Mas esse cuidado não foi a um nível paranóico, nunca me preocupei em ocultar ips, utilizei e utilizo serviços centralizados.
Apenas queria proteger a identidade para o público comum, apenas queria ter a liberdade total de dizer o que pensava, sem restrições, sem sofrer consequências desses actos. Sem saber, este cuidado com a privacidade foi muito importante, agora como bitcoiner.
Hoje arrependo-me um pouco por não ter sido mais paranóico, mas ao mesmo tempo, penso, será que eu conseguiria manter sempre o anonimato durante 20 anos, sem cometer nenhum erro, era pouco provável, em algum momento iria cometer um erro, era inevitável.
Como nunca cometi algum crime, estive sempre tranquilo. Passados estes 20 anos, as coisas começam a dar sinais de mudança, mas o que me inquieta é que, qualquer dia a liberdade de expressão ou o pensar diferente, começa a ser um problema. Os bitcoiners sempre foram uma persona non grata, mas esta luta por liberdade pode complicar ainda mais, os bitcoiners começam a ter um alvo na testa.

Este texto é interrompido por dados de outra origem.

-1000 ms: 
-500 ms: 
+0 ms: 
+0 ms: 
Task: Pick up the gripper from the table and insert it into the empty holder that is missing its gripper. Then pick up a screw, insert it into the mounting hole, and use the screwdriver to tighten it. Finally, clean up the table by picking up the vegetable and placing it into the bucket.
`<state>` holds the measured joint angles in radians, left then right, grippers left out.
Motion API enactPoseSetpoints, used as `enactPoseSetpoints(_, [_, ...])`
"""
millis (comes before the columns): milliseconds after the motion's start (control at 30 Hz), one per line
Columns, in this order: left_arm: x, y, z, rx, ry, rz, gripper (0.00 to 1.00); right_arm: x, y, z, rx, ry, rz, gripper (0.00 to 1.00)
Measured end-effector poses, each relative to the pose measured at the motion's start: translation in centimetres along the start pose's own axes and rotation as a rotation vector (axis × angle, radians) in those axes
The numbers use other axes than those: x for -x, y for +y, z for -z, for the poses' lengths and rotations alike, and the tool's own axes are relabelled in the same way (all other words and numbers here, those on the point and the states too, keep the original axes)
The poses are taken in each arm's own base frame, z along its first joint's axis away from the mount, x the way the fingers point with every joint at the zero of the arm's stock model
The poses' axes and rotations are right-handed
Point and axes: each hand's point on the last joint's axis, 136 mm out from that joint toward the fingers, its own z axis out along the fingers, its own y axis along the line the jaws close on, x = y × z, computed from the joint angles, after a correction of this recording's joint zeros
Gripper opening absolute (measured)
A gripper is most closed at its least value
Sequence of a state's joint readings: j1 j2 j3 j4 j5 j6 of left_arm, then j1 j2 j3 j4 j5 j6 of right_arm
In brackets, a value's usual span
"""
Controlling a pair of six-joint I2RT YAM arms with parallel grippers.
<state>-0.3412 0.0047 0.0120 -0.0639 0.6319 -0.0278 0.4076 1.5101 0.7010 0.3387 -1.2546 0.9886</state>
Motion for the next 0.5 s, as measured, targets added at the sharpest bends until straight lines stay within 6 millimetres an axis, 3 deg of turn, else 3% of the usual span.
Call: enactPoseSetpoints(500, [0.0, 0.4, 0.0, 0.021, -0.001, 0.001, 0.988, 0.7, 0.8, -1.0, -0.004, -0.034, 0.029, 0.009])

Devido ao rastro que eu deixei ao longo deste anos pela internet, apenas lutei por liberdade, mas isto pode complicar para mim. O pior é que a Europa caminha para essa direção, cada vez está mais autoritária. Mas não me arrependo de nada, se complicar, basta matar o alter ego seguir em frente.
Isto parece uma reflexão de velho… não parece, é mesmo, porque por detrás do alter ego, está uma pessoa com 42 anos. Os cabelos brancos já se notam, mas a idade nunca foi uma preocupação para mim.
Esta idade permitiu acompanhar quase toda a evolução, desde brincar na rua, o surgimento da digital, com Atari, depois os pcs, telemóveis, internet, smartphones, Bitcoin e agora AI. Neste ponto a minha geração foi privilegiada, nascemos num mundo analógico e acompanhamos de perto toda a evolução do digital.
Mas em termos económicos, a minha geração (na generalidade), já é um caso diferente, fomos os primeiros a sentir na pele, os efeitos perversos do sistema fiduciário. É claro que as gerações seguintes, estão numa situação ainda mais complexa. Vai agravando de geração para geração.
O único lamento que eu tenho, devido à idade, é que provavelmente nunca vou ver um mundo no padrão Bitcoin. Não acredito que aconteça, nos próximos 50 anos.